TASK TO CARRY OUT »
Go through the data and copy every line exactly, but not the images.

SOURCE DATA Block Start

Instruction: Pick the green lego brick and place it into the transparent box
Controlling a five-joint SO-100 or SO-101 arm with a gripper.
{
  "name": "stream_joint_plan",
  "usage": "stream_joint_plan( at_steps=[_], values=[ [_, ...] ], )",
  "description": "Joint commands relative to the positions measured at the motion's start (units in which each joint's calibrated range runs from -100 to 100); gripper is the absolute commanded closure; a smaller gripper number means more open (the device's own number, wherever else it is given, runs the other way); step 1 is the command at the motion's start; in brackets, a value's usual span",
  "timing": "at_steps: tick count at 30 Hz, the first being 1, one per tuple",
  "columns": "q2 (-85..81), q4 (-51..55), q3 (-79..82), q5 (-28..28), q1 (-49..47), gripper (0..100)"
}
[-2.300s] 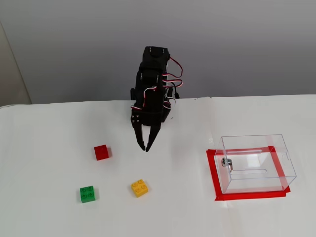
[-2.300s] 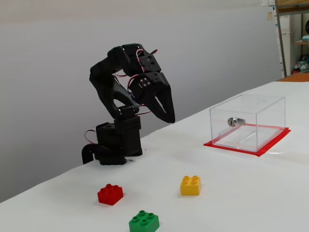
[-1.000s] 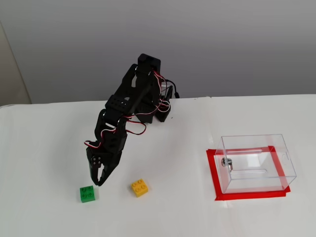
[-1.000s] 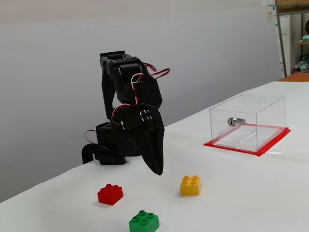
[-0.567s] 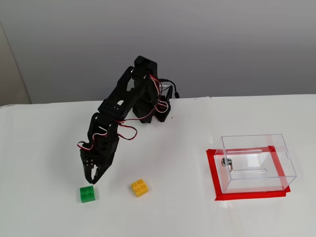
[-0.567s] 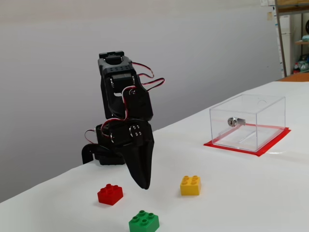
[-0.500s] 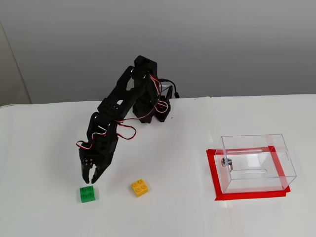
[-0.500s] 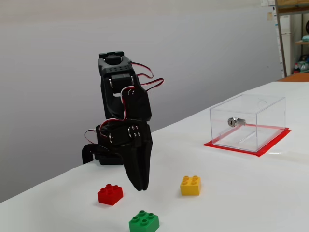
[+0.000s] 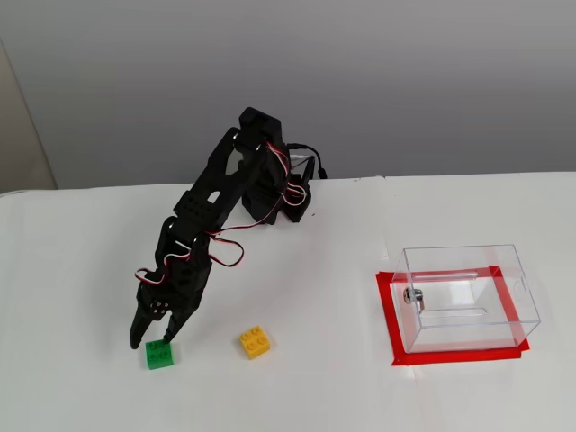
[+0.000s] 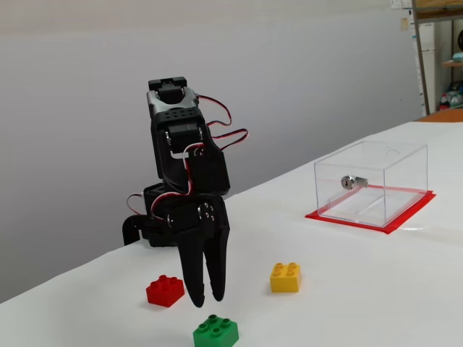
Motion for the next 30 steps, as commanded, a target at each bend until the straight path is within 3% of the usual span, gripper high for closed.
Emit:
stream_joint_plan(
  at_steps=[1,9,13,30],
  values=[
    [-0.22,-0.9,-2.31,0.21,0.46,74],
    [-0.22,9.37,-1.86,0.11,-0.2,71],
    [-0.31,13.89,-1.77,-0.42,-1.24,63],
    [0.63,6.24,-1.77,-3.34,-2.57,63]
  ],
)
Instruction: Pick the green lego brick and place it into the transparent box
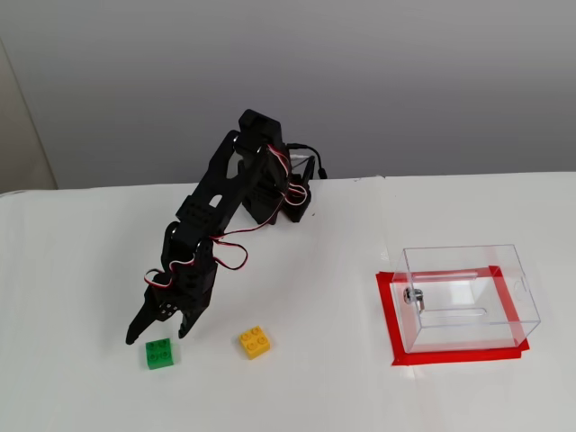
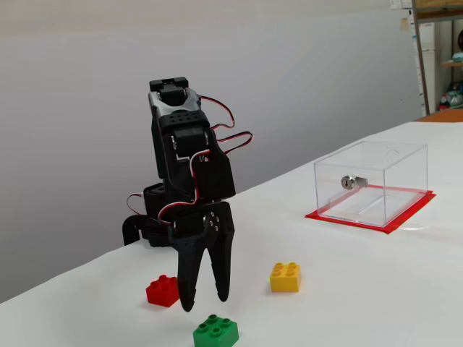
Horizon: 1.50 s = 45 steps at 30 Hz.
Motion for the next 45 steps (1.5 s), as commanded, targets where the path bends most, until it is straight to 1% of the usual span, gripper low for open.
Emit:
stream_joint_plan(
  at_steps=[1,13,19,33,38,45],
  values=[
    [0.29,-0.53,-1.68,-0.9,-1.02,63],
    [5.38,-0.62,-2.49,-1.01,-1.83,63],
    [6.57,-4.45,-2.49,-1.69,-1.76,63],
    [11.32,-4.45,-6.56,-1.69,-1.46,63],
    [11.41,-4.45,-5.93,-1.69,-1.46,67],
    [11.41,-3.84,-5.84,-1.63,-1.46,68]
  ],
)
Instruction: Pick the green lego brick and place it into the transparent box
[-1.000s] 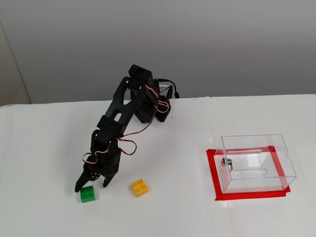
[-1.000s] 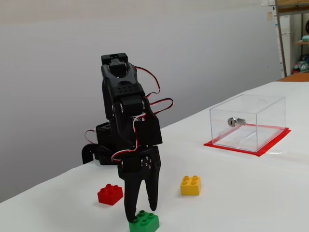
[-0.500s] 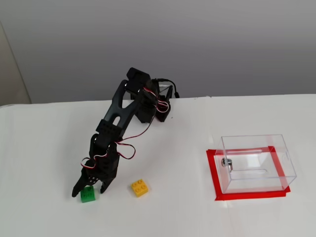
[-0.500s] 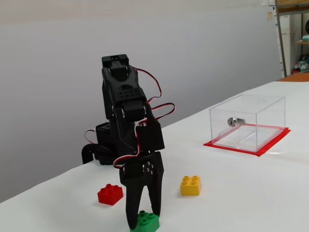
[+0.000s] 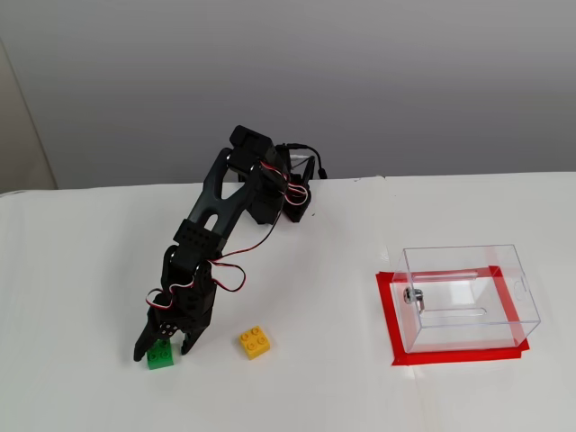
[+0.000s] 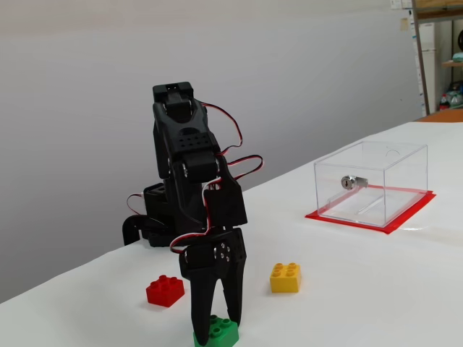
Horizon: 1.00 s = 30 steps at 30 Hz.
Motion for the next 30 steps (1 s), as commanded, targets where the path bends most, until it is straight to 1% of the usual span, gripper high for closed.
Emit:
stream_joint_plan(
  at_steps=[1,3,10,14,20,30],
  values=[
    [-0.09,0.19,-1.16,0.22,0.25,69],
    [-0.09,0.19,-1.16,0.22,0.25,73],
    [-0.09,0.36,-0.98,0.22,0.77,75],
    [-0.09,0.36,-0.98,0.22,0.92,82],
    [-0.09,0.36,-0.98,0.22,0.99,88],
    [-3.49,0.45,-1.8,0.17,1.88,88]
  ],
)
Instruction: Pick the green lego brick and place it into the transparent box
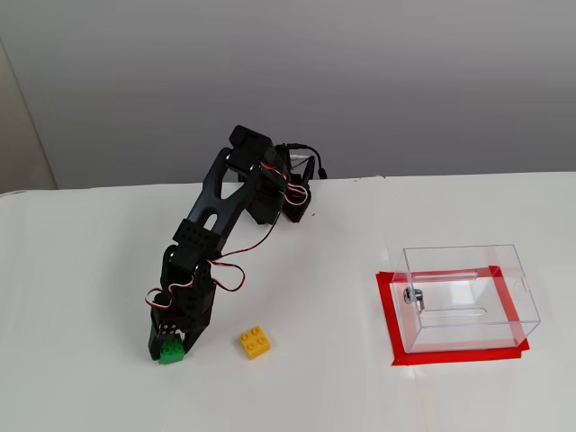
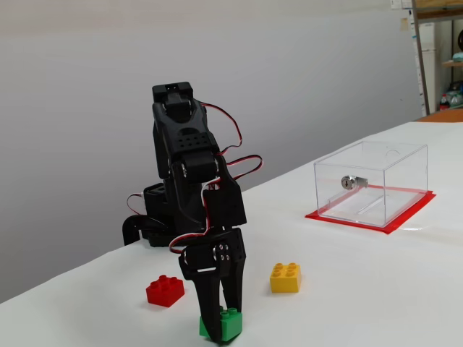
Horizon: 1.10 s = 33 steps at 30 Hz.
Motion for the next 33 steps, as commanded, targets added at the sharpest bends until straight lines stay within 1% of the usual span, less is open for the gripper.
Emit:
stream_joint_plan(
  at_steps=[1,7,12,18,28,33],
  values=[
    [-4.76,0.45,-1.8,0.01,0.77,88],
    [-13.08,1.41,-2.97,-4.32,-0.34,88],
    [-18.34,10.28,-9.03,-7.97,-3.0,88],
    [-20.29,20.2,-20.96,-11.73,-6.85,88],
    [-20.8,28.65,-35.61,-16.48,-13.65,88],
    [-20.88,34.48,-39.77,-18.31,-17.64,88]
  ],
)
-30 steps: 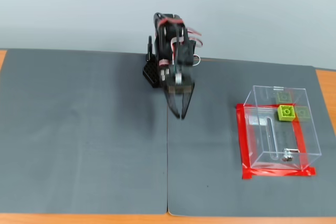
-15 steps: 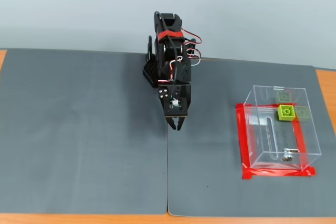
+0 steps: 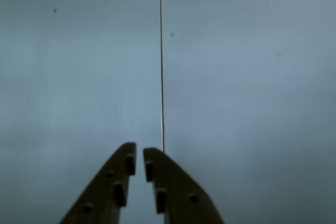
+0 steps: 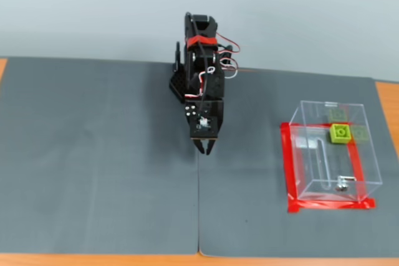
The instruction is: Pick the green lego block and place it into the transparent box
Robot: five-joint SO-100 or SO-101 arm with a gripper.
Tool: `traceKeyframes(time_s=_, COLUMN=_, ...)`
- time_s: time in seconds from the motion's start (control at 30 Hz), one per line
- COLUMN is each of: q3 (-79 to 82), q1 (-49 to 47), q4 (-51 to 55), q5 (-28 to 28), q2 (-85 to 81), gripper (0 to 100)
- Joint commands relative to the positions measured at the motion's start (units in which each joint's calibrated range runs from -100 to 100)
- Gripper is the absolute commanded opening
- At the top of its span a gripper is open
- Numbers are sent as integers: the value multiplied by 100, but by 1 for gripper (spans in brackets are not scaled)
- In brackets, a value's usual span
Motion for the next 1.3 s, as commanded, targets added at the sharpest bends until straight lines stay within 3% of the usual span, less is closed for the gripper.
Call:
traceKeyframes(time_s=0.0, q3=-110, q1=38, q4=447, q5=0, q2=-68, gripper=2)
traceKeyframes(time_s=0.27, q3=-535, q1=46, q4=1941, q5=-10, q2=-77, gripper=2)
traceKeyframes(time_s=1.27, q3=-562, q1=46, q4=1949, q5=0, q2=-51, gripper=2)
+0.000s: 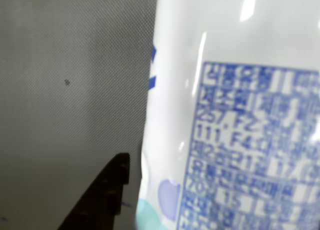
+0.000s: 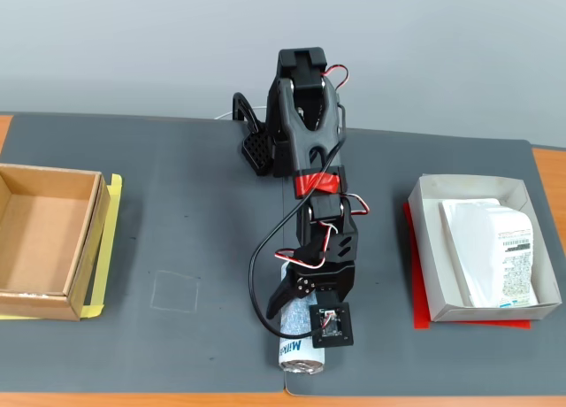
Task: Pick the can and put it in the brown box
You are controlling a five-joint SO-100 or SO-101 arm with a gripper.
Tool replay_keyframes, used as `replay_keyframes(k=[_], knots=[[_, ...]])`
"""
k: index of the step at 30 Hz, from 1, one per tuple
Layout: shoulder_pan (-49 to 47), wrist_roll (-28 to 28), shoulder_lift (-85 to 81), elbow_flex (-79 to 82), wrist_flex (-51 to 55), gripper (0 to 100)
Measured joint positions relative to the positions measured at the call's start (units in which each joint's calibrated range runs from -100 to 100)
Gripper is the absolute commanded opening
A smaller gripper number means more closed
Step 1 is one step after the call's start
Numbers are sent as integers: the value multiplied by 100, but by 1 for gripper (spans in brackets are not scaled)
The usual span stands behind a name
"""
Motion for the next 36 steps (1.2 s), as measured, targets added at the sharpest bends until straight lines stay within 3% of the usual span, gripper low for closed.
replay_keyframes(k=[14,26,36], knots=[[140,0,110,-91,-156,38],[229,-10,93,-136,-147,7],[244,15,85,-154,-147,5]])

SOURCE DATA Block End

YOUR SOLUTION »
Instruction: Pick the green lego brick and place it into the transparent box
Controlling a five-joint SO-100 or SO-101 arm with a gripper.
{
  "name": "stream_joint_plan",
  "usage": "stream_joint_plan( at_steps=[_], values=[ [_, ...] ], )",
  "description": "Joint commands relative to the positions measured at the motion's start (units in which each joint's calibrated range runs from -100 to 100); gripper is the absolute commanded closure; a smaller gripper number means more open (the device's own number, wherever else it is given, runs the other way); step 1 is the command at the motion's start; in brackets, a value's usual span",
  "timing": "at_steps: tick count at 30 Hz, the first being 1, one per tuple",
  "columns": "q2 (-85..81), q4 (-51..55), q3 (-79..82), q5 (-28..28), q1 (-49..47), gripper (0..100)"
}
[-2.300s] 
[-2.300s] 
[-1.000s] 
[-1.000s] 
[-0.567s] 
[-0.567s] 
[-0.500s] 
[-0.500s] 
[+0.000s] 
[+0.000s] 
Motion for the next 30 steps, as commanded, a target at each bend until the straight path is within 3% of the usual span, gripper high for closed.
Emit:
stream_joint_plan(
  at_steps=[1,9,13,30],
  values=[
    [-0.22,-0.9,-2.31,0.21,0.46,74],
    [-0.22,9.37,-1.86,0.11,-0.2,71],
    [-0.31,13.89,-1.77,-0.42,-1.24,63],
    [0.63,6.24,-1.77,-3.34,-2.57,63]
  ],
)
Instruction: Pick the green lego brick and place it into the transparent box
Horizon: 1.50 s = 45 steps at 30 Hz.
Motion for the next 45 steps (1.5 s), as commanded, targets where the path bends most, until it is straight to 1% of the usual span, gripper low for open.
Emit:
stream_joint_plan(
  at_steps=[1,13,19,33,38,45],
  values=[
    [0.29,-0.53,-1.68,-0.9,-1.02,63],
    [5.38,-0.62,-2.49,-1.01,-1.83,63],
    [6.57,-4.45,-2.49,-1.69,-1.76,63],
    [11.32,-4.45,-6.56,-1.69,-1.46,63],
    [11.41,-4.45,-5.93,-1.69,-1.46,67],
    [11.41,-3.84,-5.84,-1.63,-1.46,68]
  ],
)
Instruction: Pick the green lego brick and place it into the transparent box
[-1.000s] 
[-1.000s] 
[-0.500s] 
[-0.500s] 
[+0.000s] 
[+0.000s] 
Horizon: 1.00 s = 30 steps at 30 Hz.
Motion for the next 30 steps (1 s), as commanded, targets where the path bends most, until it is straight to 1% of the usual span, gripper high for closed.
Emit:
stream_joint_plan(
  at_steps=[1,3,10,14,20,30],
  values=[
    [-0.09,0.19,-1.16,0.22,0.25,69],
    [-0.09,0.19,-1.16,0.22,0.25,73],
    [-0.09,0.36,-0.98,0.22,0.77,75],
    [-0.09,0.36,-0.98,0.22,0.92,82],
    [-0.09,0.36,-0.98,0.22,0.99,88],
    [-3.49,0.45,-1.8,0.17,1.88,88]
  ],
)
Instruction: Pick the green lego brick and place it into the transparent box
Horizon: 1.10 s = 33 steps at 30 Hz.
Motion for the next 33 steps, as commanded, targets added at the sharpest bends until straight lines stay within 1% of the usual span, less is open for the gripper.
Emit:
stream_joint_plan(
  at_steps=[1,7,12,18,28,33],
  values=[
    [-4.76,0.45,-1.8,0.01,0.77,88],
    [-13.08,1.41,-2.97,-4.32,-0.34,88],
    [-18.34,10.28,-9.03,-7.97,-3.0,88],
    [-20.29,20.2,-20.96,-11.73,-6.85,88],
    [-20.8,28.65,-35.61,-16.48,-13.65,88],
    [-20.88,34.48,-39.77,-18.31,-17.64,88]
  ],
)
-30 steps: 
-15 steps: 
+0 steps: 
+0 steps: 
The instruction is: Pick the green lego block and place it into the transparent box
Robot: five-joint SO-100 or SO-101 arm with a gripper.
Tool: `traceKeyframes(time_s=_, COLUMN=_, ...)`
- time_s: time in seconds from the motion's start (control at 30 Hz), one per line
- COLUMN is each of: q3 (-79 to 82), q1 (-49 to 47), q4 (-51 to 55), q5 (-28 to 28), q2 (-85 to 81), gripper (0 to 100)
- Joint commands relative to the positions measured at the motion's start (units in which each joint's calibrated range runs from -100 to 100)
- Gripper is the absolute commanded opening
- At the top of its span a gripper is open
- Numbers are sent as integers: the value multiplied by 100, but by 1 for gripper (spans in brackets are not scaled)
- In brackets, a value's usual span
Motion for the next 1.3 s, as commanded, targets added at the sharpest bends until straight lines stay within 3% of the usual span, less is closed for the gripper.
Call:
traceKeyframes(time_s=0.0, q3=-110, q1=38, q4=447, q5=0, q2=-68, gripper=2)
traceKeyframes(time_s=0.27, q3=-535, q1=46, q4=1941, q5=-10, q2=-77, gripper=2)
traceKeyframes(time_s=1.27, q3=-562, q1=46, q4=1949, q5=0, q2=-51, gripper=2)
+0.000s: 
+0.000s: 
Task: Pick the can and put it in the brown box
You are controlling a five-joint SO-100 or SO-101 arm with a gripper.
Tool replay_keyframes, used as `replay_keyframes(k=[_], knots=[[_, ...]])`
"""
k: index of the step at 30 Hz, from 1, one per tuple
Layout: shoulder_pan (-49 to 47), wrist_roll (-28 to 28), shoulder_lift (-85 to 81), elbow_flex (-79 to 82), wrist_flex (-51 to 55), gripper (0 to 100)
Measured joint positions relative to the positions measured at the call's start (units in which each joint's calibrated range runs from -100 to 100)
Gripper is the absolute commanded opening
A smaller gripper number means more closed
Step 1 is one step after the call's start
Numbers are sent as integers: the value multiplied by 100, but by 1 for gripper (spans in brackets are not scaled)
The usual span stands behind a name
"""
Motion for the next 36 steps (1.2 s), as measured, targets added at the sharpest bends until straight lines stay within 3% of the usual span, gripper low for closed.
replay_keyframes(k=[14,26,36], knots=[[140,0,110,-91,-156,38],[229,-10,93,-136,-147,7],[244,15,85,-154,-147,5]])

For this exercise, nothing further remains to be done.